• YOUR OBJECTIVE
Each record below must be returned exactly as shown.

Dataset items:
____________
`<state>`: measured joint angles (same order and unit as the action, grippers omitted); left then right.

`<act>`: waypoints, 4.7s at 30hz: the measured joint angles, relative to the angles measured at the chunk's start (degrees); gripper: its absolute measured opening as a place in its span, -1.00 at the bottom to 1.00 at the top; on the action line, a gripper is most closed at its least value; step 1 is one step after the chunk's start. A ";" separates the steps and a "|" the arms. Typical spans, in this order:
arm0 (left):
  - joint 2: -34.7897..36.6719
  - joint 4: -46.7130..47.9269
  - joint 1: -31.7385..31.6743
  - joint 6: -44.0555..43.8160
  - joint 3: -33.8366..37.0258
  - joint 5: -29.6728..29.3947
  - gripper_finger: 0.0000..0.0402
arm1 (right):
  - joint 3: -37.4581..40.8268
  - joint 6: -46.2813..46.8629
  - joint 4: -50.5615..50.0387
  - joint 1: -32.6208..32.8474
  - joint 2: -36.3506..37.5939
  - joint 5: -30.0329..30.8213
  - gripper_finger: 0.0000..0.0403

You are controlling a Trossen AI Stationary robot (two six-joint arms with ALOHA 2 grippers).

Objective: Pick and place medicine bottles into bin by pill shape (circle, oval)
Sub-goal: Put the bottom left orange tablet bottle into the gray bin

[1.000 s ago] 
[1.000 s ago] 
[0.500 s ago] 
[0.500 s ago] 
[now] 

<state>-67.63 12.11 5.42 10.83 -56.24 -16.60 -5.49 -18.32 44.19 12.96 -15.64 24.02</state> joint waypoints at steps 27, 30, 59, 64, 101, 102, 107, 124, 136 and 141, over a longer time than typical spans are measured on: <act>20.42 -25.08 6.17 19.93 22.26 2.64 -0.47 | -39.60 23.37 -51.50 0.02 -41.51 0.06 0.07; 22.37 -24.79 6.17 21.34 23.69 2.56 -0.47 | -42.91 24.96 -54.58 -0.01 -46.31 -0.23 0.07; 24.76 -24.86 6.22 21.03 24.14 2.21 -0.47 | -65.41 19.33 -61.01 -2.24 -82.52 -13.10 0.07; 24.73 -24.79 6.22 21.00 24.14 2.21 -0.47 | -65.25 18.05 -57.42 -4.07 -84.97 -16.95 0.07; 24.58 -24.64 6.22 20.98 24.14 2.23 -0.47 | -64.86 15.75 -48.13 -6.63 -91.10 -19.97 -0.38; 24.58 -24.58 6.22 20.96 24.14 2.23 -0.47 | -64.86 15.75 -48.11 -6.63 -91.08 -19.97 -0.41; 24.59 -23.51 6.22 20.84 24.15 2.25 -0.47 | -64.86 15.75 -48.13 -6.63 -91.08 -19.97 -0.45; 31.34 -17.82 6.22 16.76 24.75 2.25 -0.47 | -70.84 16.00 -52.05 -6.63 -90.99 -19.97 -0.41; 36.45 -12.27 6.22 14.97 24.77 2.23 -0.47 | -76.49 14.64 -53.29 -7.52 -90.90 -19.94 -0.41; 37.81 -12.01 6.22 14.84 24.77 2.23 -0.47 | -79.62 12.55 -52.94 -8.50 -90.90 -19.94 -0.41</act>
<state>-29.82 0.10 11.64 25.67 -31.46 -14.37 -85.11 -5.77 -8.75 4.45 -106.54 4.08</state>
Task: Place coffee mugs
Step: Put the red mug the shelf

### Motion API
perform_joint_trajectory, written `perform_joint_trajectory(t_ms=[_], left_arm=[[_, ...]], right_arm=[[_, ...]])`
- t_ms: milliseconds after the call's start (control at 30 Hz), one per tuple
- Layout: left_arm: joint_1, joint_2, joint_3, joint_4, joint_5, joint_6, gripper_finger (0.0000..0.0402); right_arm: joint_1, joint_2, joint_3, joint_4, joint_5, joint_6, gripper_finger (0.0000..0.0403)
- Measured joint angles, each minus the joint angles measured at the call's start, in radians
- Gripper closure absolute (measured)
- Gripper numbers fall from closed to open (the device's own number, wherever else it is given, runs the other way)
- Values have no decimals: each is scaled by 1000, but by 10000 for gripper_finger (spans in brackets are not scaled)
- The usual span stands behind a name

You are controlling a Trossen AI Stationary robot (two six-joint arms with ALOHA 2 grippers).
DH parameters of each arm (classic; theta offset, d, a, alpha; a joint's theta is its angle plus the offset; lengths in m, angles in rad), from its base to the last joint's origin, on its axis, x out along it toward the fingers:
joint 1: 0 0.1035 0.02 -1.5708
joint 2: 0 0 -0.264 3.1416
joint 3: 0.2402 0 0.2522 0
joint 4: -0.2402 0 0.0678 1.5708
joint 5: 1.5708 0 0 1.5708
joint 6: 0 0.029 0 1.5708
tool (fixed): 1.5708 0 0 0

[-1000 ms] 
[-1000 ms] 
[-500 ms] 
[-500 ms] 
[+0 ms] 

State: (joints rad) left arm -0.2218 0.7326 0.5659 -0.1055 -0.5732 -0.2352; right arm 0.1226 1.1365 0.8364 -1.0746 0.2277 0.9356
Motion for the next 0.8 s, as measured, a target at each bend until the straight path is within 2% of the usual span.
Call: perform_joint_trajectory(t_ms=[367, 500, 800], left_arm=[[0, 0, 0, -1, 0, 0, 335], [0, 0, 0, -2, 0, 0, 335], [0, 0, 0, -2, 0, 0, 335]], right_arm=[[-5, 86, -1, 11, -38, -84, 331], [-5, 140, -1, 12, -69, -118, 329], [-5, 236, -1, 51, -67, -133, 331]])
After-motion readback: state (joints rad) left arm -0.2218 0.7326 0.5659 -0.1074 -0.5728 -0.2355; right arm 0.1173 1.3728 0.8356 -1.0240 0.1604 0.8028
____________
• RESULT BELOW
`<state>`: measured joint angles (same order and unit as the action, grippers omitted); left then right.

`<act>`: waypoints, 4.7s at 30hz: the measured joint angles, relative to the angles measured at the chunk's start (degrees); gripper: its absolute measured opening as a place in its span, -1.00 at the bottom to 1.00 at the top; on the action line, a gripper is most closed at its least value; step 1 is one step after the chunk's start. A ";" separates the steps and a "|" the arms. Typical spans, in this order:
arm0 (left):
  - joint 2: -34.7897..36.6719
  - joint 4: -46.7130..47.9269
  - joint 1: -31.7385..31.6743
  - joint 6: -44.0555..43.8160
  - joint 3: -33.8366..37.0258
  - joint 5: -29.6728..29.3947
  - gripper_finger: 0.0000..0.0402
arm1 (right):
  - joint 3: -37.4581..40.8268
  - joint 6: -46.2813..46.8629
  - joint 4: -50.5615..50.0387
  - joint 1: -32.6208..32.8474
  - joint 2: -36.3506..37.5939
  - joint 5: -30.0329..30.8213
  - gripper_finger: 0.0000..0.0403

You are controlling a Trossen AI Stationary robot (two six-joint arms with ALOHA 2 grippers).

Objective: Pick and place medicine bottles into bin by pill shape (circle, oval)
Sub-goal: Put the bottom left orange tablet bottle into the gray bin

[1.000 s ago] 
[1.000 s ago] 
[0.500 s ago] 
[0.500 s ago] 
[now] 

<state>-67.63 12.11 5.42 10.83 -56.24 -16.60 -5.49 -18.32 44.19 12.96 -15.64 24.02</state> joint waypoints at steps 27, 30, 59, 64, 101, 102, 107, 124, 136 and 141, over a longer time than typical spans are measured on: <act>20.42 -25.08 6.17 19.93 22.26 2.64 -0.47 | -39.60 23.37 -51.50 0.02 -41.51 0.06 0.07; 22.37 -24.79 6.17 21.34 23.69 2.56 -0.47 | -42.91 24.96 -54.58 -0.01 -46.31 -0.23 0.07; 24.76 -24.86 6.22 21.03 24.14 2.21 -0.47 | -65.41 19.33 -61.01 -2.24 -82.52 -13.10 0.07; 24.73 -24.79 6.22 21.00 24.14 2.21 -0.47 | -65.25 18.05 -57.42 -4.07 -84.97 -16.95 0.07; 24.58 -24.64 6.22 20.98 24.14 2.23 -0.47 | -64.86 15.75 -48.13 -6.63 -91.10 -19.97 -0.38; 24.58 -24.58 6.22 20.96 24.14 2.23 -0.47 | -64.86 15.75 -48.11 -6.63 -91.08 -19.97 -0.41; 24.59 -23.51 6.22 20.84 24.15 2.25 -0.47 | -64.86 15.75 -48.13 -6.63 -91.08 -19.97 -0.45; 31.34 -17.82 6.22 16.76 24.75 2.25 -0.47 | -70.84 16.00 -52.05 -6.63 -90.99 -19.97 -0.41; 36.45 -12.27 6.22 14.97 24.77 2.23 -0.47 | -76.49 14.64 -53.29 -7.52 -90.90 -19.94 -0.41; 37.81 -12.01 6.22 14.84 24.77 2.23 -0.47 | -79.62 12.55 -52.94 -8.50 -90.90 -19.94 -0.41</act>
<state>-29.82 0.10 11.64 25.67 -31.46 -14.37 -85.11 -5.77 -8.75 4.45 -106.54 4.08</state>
Task: Place coffee mugs
Step: Put the red mug the shelf

### Motion API
perform_joint_trajectory, written `perform_joint_trajectory(t_ms=[_], left_arm=[[_, ...]], right_arm=[[_, ...]])`
- t_ms: milliseconds after the call's start (control at 30 Hz), one per tuple
- Layout: left_arm: joint_1, joint_2, joint_3, joint_4, joint_5, joint_6, gripper_finger (0.0000..0.0402); right_arm: joint_1, joint_2, joint_3, joint_4, joint_5, joint_6, gripper_finger (0.0000..0.0403)
- Measured joint angles, each minus the joint angles measured at the call's start, in radians
- Gripper closure absolute (measured)
- Gripper numbers fall from closed to open (the device's own number, wherever else it is given, runs the other way)
- Values have no decimals: each is scaled by 1000, but by 10000 for gripper_finger (spans in brackets are not scaled)
- The usual span stands behind a name

You are controlling a Trossen AI Stationary robot (two six-joint arms with ALOHA 2 grippers).
DH parameters of each arm (classic; theta offset, d, a, alpha; a joint's theta is its angle plus the offset; lengths in m, angles in rad), from its base to the last joint's origin, on its axis, x out along it toward the fingers:
joint 1: 0 0.1035 0.02 -1.5708
joint 2: 0 0 -0.264 3.1416
joint 3: 0.2402 0 0.2522 0
joint 4: -0.2402 0 0.0678 1.5708
joint 5: 1.5708 0 0 1.5708
joint 6: 0 0.029 0 1.5708
tool (fixed): 1.5708 0 0 0

[-1000 ms] 
[-1000 ms] 
[-500 ms] 
[-500 ms] 
[+0 ms] 

State: (joints rad) left arm -0.2218 0.7326 0.5659 -0.1055 -0.5732 -0.2352; right arm 0.1226 1.1365 0.8364 -1.0746 0.2277 0.9356
Motion for the next 0.8 s, as measured, a target at each bend until the straight path is within 2% of the usual span.
Call: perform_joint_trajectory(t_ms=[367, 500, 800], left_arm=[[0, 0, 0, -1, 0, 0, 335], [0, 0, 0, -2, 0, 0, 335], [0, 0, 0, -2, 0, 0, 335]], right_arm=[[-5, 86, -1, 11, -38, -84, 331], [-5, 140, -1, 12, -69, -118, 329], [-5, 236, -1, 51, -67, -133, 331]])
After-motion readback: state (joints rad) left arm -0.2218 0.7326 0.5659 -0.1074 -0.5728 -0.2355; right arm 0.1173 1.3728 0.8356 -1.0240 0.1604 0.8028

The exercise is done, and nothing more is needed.